Between 1968 and 1972 he was rector of the University of Bergamo. In 1968 he chaired an authoritative committee to establish the Institute of Foreign Language and Literature at the university. Until 1970, he collaborated on several occasions with UNESCO.

He died in Venice on 28 May 2004 at the age of 91. In Padua he was dedicated to the circulating library, and the adjoining hall-studio of via Portello. He left his library as a special fund at the Library of the Normal Superiore School.

== Education and academic activities ==
Branca's contributions to research on Boccaccio were fundamental. In 1962 he identified Hamilton 90 as a precious autograph of Decameron, written by Boccaccio around 1370. In 1998, he discovered a manuscript made under Boccaccio's personal supervision, also of the Decameron, conceived in the mid-fifties of the 1300s and formally drawn up in 1360.

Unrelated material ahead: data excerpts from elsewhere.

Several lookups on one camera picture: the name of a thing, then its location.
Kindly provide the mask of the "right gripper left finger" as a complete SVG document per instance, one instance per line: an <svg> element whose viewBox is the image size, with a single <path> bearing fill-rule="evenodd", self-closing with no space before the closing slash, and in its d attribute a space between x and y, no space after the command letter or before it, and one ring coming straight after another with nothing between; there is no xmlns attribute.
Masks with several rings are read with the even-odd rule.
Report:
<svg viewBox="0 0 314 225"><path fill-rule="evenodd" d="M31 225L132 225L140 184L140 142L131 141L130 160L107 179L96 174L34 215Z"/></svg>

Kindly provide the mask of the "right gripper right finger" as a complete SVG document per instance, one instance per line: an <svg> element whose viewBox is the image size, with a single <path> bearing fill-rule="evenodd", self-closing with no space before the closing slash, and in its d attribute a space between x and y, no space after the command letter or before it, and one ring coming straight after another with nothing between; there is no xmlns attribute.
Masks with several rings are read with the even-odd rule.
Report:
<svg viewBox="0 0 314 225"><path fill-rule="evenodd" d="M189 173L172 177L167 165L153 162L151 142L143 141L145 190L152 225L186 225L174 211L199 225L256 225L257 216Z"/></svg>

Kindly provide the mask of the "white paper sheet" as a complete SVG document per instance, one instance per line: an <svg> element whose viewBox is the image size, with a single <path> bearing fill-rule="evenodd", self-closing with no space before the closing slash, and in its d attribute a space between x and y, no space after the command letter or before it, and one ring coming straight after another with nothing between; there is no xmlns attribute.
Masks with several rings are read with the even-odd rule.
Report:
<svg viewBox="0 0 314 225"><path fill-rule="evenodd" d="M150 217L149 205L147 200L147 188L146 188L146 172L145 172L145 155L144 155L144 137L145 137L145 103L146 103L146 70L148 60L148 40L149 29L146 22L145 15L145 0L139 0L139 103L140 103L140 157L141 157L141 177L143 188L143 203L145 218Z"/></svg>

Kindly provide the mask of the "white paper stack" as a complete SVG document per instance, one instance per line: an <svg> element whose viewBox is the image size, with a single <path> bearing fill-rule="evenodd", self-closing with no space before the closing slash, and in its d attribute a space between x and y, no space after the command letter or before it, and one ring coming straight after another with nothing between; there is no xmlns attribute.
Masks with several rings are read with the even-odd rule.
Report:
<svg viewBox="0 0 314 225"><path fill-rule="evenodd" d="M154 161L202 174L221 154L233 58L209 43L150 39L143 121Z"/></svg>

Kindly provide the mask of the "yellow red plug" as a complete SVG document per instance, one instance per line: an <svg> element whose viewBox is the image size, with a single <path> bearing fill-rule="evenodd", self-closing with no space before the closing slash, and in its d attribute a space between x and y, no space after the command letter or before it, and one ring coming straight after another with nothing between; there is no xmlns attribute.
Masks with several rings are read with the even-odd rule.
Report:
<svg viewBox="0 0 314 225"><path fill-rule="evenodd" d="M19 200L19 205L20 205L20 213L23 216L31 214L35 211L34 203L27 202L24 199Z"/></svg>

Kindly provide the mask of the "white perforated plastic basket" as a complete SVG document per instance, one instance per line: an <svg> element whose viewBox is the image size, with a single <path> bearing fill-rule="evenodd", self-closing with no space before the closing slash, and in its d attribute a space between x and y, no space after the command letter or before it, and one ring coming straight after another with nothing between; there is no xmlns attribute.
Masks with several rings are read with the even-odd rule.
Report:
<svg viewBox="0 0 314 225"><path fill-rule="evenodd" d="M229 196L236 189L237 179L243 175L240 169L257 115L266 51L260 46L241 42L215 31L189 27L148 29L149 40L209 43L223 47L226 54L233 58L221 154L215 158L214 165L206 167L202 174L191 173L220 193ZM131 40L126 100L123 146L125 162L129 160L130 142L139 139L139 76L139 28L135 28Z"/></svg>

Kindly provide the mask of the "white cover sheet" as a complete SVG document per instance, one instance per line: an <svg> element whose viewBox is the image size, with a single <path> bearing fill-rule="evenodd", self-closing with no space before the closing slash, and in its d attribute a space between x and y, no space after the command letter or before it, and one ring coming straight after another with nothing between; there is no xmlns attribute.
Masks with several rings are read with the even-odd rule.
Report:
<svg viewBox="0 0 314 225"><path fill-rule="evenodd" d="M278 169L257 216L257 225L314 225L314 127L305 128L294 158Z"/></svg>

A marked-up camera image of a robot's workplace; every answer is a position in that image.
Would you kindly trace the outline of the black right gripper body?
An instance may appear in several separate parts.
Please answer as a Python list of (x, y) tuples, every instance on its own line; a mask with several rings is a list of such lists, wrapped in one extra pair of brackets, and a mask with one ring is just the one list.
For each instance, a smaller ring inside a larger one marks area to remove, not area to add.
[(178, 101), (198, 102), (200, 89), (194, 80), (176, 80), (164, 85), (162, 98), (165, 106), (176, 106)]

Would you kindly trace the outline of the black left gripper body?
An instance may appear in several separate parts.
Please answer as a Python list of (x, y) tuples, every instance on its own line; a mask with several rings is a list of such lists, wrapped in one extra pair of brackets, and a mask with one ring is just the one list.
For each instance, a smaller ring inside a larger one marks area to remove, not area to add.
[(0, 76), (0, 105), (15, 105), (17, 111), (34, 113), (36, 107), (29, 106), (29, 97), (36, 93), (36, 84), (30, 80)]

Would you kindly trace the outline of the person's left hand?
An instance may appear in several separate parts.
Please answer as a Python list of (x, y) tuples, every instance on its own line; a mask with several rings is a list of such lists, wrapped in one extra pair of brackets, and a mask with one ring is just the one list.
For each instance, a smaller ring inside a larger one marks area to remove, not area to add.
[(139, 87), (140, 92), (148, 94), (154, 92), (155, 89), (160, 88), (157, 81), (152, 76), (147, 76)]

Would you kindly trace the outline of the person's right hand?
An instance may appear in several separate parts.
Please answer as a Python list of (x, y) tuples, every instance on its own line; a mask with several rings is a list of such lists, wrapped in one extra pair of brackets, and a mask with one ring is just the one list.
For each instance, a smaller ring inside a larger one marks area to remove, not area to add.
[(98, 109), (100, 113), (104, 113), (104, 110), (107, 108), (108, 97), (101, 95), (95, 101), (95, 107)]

Branca's studies have also influenced the philological field. He established the definitions of tradition characterized (that is, the study of an end-manuscript tradition in itself) and characterizing tradition (the ways and the reasons for which that tradition was created, from a point of view visual and musical arts).

== Works ==

=== Criticism and literary history ===
- The Singing of the Twentieth Century (Florence, 1936)
- History of Criticism at Decameron (Rome, 1939)
- Notes on Religious Literature of the Threeteenth Century (Florence, 1939)
- Notes for a Manzoni soul story, in Convivium, XIII, (1941)
- Mistics of the 13th and 13th centuries (Rome, 1942)
- Emilio De Marchi and meditative realism (Brescia, 1946)
- Alfieri and the pursuit of style (Florence, 1947)
- History of the Collections of Rhyme and Classical Collections, in Orientations and Problems of Italian Literature (Milan, 1948)
- The canticle of Frate Sole (Florence, 1950)
- Medieval Boccaccio (Florence, 1956)
- Tradition of the works of Giovanni Boccaccio (Rome, 1958)
- Literary Civilization of Italy (Florence, 1962)
- The Unfinished Second Centurion by Angelo Poliziano (Florence, 1962)
- European humanism and Venetian humanism, own essays and essays collected by Vittore Branca (Florence, 1964)
- Poetics of renewal and hagiographic tradition in Vita Nuova, in "Miscellanea Italo Siciliano" (Florence, 1966)
- European Renaissance and Venetian Renaissance id.id. (Florence, 1967)
- Fulvio Texts in the Court of Urban VIII and Felipe IV, in Revista de Occidente (Madrid, 1969)
- The new methods of criticism (Rome, 1970)
- Sebastiano Ciampi (Warsaw, 1970)
- Manzonian occasions (Venice, 1973)
- Concept, History, Myths and Images of the Middle Ages (Florence, 1973)
- Philology, Criticism, History, in collaboration with Jean Starobinski (Milan, 1978)
- Alfieri and the pursuit of style with five new essays (Bologna, 1979)
- Venetian Humanism, in History of Venetian Culture, vol. 3 (Vicenza, 1980)
- Medieval boccaccio and new studies on Decameron, Sansoni editore, Florence, 1981
- Politician and Humanism of the Word (Turin, 1983)
- Boccaccio displayed (Florence, 1985)
- Merchants and Writers (Milan, 1986)
- the Tuscan Esophagus (Venice, 1989)
- the Aesop veneto (Padova, 1992)
- Giovanni Boccaccio. Biographical profile (Florence, 1997)

=== Fiction ===
- A Dream (Florence, 1983)
- Ponte Santa Trinita (Venice, 1988)

== Honors ==
- Gold medal of the CNL of Tuscany
- Gold Medal of the Benemerites of Culture
- Knight of the Order of the Order of the Italian Republic
- Officier de la Légion d'Honneur
- Commissar of the Order of Poland "restored"
- Gold medal for culture
- Commissar of the OS of Malta
- Honorary Citizen of Florence ( 2002 )
- Venetian Institute of Sciences, Letters and Arts, of which he was president from 1979 to 1985
He also received honorary degrees from the following Universities:
- Budapest (1967)
- New York (1973)
- Bergamo (1973)
- Sorbonne of Paris (1976)
- McGill of Montreal (1985)
- Köln (1998)

== Notes ==
- Giorgio Padoan, "Vittore Branca", in AA.VV., Italian Literature. The critics , vol. V, Milan, Marzorati, 1987, pp. 3851-3861.